Formule 1 : Toto Wolff s’incline devant Lewis Hamilton !

Malgré sa victoire à Monaco, Lewis Hamilton a eu très chaud. Et pour cause, Mercedes a fait un mauvais choix stratégique comme le reconnaît Toto Wolff.

Dans les rues de la Principauté, Lewis Hamilton a réussi une excellente opération. Mais la victoire fut très longue à se dessiner, Max Verstappen ayant mis une énorme pression sur le Britannique après l’arrêt au stand. Il faut dire que Mercedes a renvoyé son pilote en piste chaussé de pneus médiums bien moins performant que la gomme dure choisie par Red Bull. Par conséquent, Hamilton a dû contenir Verstappen pendant 66 tours et a confié, après sa victoire, que c’était l’une des courses les plus difficiles de sa carrière. Conscient que cette erreur aurait été fatale sur une autre piste, Toto Wolff souligne la performance du quintuple Champion du monde.

«Lewis nous a sauvés au final, son pilotage nous a sauvés»

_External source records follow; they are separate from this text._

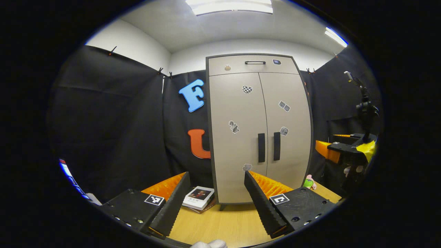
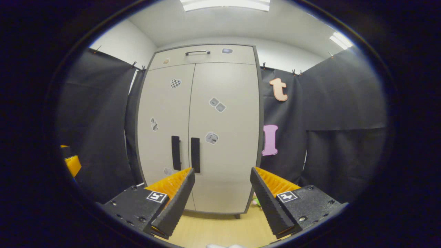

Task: Open the right door of the double-door shoe cabinet with the right hand, and open the left door with the left hand.

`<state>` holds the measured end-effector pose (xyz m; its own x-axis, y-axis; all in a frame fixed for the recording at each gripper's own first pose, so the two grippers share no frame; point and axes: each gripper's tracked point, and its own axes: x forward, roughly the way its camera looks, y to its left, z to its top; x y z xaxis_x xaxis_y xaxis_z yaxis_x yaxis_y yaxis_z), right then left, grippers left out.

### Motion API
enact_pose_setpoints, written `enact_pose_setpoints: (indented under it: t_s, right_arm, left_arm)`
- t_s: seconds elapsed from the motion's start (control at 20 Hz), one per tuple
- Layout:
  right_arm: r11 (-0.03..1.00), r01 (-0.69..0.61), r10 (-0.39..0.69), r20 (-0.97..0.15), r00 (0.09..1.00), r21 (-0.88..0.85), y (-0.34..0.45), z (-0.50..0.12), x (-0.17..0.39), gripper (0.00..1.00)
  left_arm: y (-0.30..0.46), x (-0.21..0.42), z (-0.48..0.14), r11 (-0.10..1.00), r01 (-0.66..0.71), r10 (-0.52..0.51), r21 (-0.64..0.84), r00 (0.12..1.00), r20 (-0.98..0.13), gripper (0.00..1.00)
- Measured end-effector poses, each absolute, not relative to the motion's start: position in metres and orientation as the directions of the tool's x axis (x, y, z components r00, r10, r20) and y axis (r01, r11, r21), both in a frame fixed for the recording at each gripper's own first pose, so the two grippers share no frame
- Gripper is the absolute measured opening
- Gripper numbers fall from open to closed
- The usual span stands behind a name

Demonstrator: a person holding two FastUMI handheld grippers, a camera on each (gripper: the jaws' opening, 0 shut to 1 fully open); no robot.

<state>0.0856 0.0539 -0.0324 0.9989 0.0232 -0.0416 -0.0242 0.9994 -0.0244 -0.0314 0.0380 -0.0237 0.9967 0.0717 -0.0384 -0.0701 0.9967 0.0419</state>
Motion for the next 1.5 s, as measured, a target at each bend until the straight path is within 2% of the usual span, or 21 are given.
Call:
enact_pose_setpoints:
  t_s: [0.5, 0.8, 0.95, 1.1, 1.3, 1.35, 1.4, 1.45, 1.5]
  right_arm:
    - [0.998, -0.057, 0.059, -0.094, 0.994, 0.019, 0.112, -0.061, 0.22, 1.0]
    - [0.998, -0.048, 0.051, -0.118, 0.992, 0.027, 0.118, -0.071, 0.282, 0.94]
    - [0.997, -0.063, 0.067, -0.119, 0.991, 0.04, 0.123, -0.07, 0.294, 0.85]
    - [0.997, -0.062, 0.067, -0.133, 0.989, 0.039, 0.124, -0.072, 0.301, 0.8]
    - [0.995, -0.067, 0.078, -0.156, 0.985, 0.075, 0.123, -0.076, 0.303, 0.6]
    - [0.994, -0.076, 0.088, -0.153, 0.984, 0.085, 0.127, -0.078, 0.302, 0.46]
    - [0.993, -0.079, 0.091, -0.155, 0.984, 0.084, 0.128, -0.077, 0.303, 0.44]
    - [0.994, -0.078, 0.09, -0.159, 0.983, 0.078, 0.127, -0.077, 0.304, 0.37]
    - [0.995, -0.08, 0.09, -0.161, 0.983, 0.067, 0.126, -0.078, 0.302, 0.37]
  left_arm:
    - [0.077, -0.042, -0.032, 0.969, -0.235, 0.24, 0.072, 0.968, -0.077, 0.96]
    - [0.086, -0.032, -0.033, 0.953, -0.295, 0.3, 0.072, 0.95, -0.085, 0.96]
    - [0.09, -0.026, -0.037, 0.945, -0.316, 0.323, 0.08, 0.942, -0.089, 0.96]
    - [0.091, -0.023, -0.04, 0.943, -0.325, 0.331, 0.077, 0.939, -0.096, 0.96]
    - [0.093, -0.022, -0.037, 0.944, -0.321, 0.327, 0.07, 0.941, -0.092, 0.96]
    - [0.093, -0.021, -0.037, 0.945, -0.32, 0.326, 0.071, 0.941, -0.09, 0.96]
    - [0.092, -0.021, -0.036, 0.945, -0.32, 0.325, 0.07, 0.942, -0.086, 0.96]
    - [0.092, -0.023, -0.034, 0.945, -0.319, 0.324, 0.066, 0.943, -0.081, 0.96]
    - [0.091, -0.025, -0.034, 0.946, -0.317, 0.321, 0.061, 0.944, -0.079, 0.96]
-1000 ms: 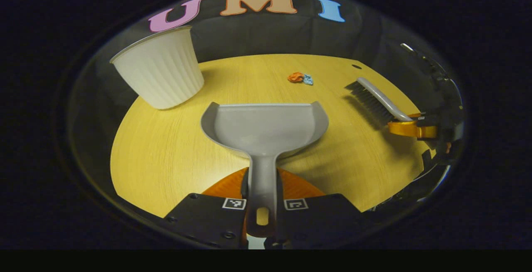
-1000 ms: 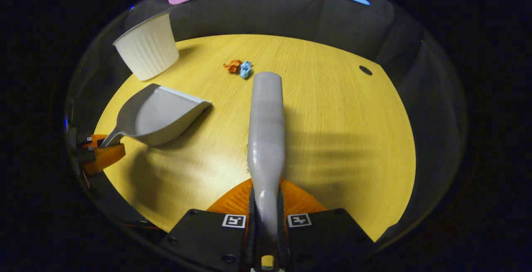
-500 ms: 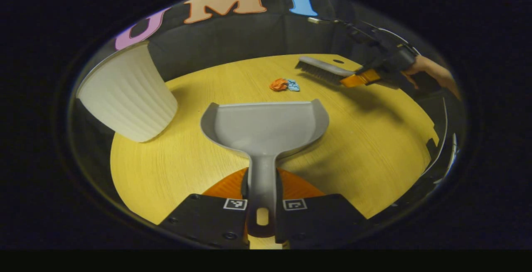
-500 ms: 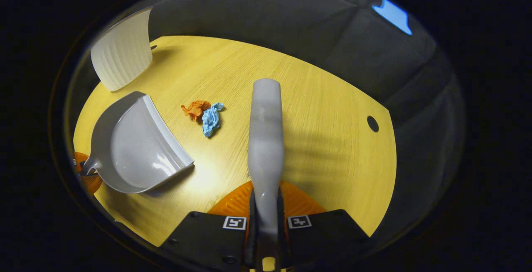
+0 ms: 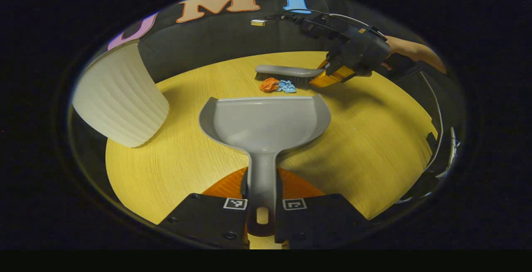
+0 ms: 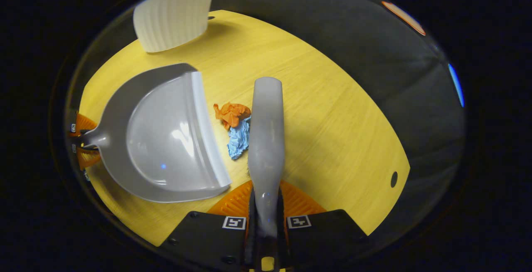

« Nous nous sommes trompés, c’était manifestement le mauvais choix à faire. J’ai eu une conversation avec James (Vowles, le responsable de la stratégie de l’équipe, ndlr) et les médiums étaient le mauvais choix. Nous pensions qu’ils iraient jusqu’au bout, et ce ne fut pas le cas. Lewis nous a sauvés au final, son pilotage nous a sauvés. C’est quelque chose que nous devons vraiment analyser. Les calculs étaient que si nous passions aux médiums à partir du 15ème ou du 16ème tour, ils iraient jusqu’au bout avec la bonne gestion. Lewis étant en tête, c’était une stratégie assez logique et qui ne devait pas poser de problème. Seulement, à 40 tours de l’arrivée, nous avons commencé à constater du grainage à l’avant gauche. Lewis s’est plaint du sous-virage qui en découlait, et il est devenu clair qu’il allait être très difficile d’aller au bout. Il y a eu des discussions. J’ai fait remarquer que 40 tours ici étaient comme 20 ailleurs, et qu’il fallait rester calme. À vingt tours du but, il ne restait plus de gomme sur la carcasse et le sous-virage était énorme dans les virages à basse vitesse. La voiture ne tournait plus. On peut vraiment dire qu’il nous a sauvés », confie le patron de Mercedes dans des propos rapportés par F1i.